Tides and the Laws of Thermodynamics

.... by D. Grant DeMan

Writers, by their nature, spend time thinking about, wondering about, delving into, trying to understand the very things that the rest of the world doesn't like to think about - Harry Crews

There was a mad scientist (a mad ...social... scientist) who kidnapped three colleagues, an engineer, a physicist, and a mathematician, and locked each of them in separate cells with plenty of canned food and water but no can opener. A month later, returning, the mad scientist went to the engineer's cell and found it long empty. The engineer had constructed a can opener from pocket trash, used aluminum shavings and dried sugar to make an explosive, and escaped.

The physicist had worked out the angle necessary to knock the lids off the tin cans by throwing them against the wall. She was developing a good pitching arm and a new quantum theory.

The mathematician had stacked the unopened cans into a surprising solution to the pressing problem; his desiccated corpse was propped calmly against a wall, and this was inscribed on the floor in blood:

Theorem: If I can't open these cans, I'll die.
Proof: assume the opposite...
- - R. Ainsley in 'Bluff your way in Maths, 1988'

How the hell do I know why there were Nazis? I can't work the can opener!
- - Woody Allen

The crispy Victoria summer of 1946 lies sharp-edged within my mind, for Jarnal and I went camping then at the edge of a tidal creek on the Saanich Peninsula. What we learned there has left indelible pits upon my very being, as is the wont of most soul-shocking events in the life of a ten-year-old, relating like an endless chain well past college years, piercing this old age pre-death period now dubiously enjoyed in repose and reflection.

Ah, the can opener!

The point is that we had forgotten to take one along. Oh, we brought our little 22 rifle and a box of rounds so as to shoot a few rabbits for dinner, but wound up plugging only an old stump in target practice. And my father never thought to warn us of our lack, leaving us briskly as he did with our packs of blankets and food, the old '31 Technocracy Gray Plymouth purring back to civilization as soon as its two-boy burden could be dumped. And it thusly follows, as rain does sunshine that we were about to...
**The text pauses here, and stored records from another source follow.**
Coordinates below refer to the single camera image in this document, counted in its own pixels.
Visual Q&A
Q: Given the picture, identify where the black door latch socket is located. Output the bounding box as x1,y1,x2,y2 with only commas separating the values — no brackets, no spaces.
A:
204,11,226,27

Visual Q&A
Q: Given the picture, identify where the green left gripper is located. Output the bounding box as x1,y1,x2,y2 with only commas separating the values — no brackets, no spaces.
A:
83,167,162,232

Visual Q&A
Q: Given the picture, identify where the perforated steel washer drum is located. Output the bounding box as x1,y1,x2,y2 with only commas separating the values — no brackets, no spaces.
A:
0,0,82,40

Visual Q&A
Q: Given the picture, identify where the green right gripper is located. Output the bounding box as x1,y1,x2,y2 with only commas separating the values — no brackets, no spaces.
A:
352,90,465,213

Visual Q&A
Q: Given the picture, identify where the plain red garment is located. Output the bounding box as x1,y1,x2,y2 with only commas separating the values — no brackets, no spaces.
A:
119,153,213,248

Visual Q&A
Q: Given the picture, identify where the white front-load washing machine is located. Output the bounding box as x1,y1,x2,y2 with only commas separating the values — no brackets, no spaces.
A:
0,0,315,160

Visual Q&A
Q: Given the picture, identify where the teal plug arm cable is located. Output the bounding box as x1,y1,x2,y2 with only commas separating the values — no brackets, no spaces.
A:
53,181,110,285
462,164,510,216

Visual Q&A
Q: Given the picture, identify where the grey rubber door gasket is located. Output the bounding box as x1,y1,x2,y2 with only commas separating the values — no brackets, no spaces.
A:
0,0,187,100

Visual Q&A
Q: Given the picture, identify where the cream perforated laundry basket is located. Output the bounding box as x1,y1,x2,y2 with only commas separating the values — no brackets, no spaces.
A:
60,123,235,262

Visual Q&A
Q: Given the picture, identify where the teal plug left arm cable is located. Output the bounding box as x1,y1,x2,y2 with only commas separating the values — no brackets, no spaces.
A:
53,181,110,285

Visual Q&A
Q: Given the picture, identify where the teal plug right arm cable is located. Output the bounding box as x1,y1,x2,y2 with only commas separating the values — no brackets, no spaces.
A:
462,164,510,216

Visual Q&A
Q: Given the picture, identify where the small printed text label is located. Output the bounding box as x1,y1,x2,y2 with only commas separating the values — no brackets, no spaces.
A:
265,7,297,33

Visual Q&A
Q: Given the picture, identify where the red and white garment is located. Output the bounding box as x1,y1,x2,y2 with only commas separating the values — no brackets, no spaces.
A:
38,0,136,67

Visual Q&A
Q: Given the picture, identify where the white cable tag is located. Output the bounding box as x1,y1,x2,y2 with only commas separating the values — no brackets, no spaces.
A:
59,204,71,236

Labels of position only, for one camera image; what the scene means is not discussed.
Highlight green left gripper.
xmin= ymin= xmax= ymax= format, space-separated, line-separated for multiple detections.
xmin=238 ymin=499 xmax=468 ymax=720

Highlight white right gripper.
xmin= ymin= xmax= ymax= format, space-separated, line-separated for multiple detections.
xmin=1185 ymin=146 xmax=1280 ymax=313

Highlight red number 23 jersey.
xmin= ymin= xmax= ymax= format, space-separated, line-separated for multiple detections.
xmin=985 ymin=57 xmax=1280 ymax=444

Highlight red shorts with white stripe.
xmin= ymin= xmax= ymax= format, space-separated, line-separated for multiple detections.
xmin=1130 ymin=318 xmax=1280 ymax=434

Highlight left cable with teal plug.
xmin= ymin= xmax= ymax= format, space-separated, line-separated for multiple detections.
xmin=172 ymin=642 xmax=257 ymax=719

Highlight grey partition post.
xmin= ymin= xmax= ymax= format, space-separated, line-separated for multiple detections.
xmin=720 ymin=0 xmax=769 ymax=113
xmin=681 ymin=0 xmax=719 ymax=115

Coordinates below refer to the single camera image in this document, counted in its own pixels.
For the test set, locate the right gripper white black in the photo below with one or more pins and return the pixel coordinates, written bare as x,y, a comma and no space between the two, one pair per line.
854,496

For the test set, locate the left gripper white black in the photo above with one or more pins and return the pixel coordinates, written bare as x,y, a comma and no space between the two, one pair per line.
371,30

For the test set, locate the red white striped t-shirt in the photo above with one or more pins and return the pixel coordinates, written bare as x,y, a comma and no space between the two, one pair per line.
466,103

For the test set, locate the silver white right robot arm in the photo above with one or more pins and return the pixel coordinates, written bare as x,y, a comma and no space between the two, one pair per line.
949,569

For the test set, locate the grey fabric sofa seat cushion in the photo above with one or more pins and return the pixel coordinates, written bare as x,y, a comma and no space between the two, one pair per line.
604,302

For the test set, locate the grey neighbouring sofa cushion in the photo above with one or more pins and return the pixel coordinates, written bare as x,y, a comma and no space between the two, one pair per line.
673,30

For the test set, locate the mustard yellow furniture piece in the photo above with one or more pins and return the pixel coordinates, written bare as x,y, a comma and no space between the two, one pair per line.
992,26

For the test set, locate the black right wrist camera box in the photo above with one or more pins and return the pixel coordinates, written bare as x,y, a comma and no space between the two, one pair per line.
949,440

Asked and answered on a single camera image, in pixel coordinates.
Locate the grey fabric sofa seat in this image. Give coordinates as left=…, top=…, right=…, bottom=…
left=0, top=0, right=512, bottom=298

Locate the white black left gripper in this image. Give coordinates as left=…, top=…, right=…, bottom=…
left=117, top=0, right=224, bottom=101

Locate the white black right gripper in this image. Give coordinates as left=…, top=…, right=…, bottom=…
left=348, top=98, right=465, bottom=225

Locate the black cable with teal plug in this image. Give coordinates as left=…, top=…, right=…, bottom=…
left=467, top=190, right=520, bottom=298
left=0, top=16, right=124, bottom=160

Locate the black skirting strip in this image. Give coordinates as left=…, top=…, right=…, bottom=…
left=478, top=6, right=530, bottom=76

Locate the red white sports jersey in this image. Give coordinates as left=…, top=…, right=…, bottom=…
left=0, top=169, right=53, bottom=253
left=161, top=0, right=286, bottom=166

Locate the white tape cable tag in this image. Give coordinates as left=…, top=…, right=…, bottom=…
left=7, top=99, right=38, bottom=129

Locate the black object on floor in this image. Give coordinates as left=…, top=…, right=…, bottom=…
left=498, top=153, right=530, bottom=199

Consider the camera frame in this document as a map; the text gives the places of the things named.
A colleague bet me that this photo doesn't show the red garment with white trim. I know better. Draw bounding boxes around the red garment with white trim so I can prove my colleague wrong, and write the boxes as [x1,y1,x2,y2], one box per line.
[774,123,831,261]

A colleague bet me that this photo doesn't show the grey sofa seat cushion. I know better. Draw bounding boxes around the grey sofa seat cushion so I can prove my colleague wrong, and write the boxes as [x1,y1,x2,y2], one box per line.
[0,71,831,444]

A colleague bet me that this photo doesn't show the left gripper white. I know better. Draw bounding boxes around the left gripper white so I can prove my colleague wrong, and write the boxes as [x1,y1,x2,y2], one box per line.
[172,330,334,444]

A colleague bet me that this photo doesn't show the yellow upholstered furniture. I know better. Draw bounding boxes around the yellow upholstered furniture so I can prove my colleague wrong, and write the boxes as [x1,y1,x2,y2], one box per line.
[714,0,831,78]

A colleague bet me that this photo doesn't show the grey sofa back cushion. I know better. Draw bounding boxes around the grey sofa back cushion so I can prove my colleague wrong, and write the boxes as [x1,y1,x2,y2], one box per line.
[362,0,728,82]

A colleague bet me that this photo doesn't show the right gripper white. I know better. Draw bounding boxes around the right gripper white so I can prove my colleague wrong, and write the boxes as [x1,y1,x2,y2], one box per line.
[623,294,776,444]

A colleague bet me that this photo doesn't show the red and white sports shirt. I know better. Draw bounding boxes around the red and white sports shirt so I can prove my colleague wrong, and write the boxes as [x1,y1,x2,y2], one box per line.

It was a can of Swift's Premium Beef Stew that we placed on the fire that evening, though Jarnal later claimed it to be Campbell's Vegetable Soup; or possibly Aylmer's. There was soon never-no-matter: While we quietly awaited the heating of dinner our little camp-world exploded with all the movietime drama that could be conceived in those days of black and white. KABOOM! went the fire. BALOOM-SPLAT! as gobs of food hit oaken tree trunks, branches and two little fellows with no time to duck flying debris. You will quickly understand the trauma involved, and realize that there was not any item within the vicinity that lie untouched by the otherwise tasty fallout.

Lesson 1:
One does not heat a liquid in a close container.

Lesson 2:
One does not go camping without a can opener at hand.

Sometime later, having recovered and scraped what we could from the blankets and such, we settled down in the dusk on boughs properly laid as we'd been taught in Cub Scout camp. Hours later I awoke to find my bed adrift, and called to my aghast partner. Somehow the creek had risen to engulf our campsite. Three in the morning therefore became moving day for two really dumb saturated unhappy campers.

Lesson 3:
Ocean tides caused by the gravitational effect of Moon and Sun relay the effect to adjoining waters. Or water seeks its own common level.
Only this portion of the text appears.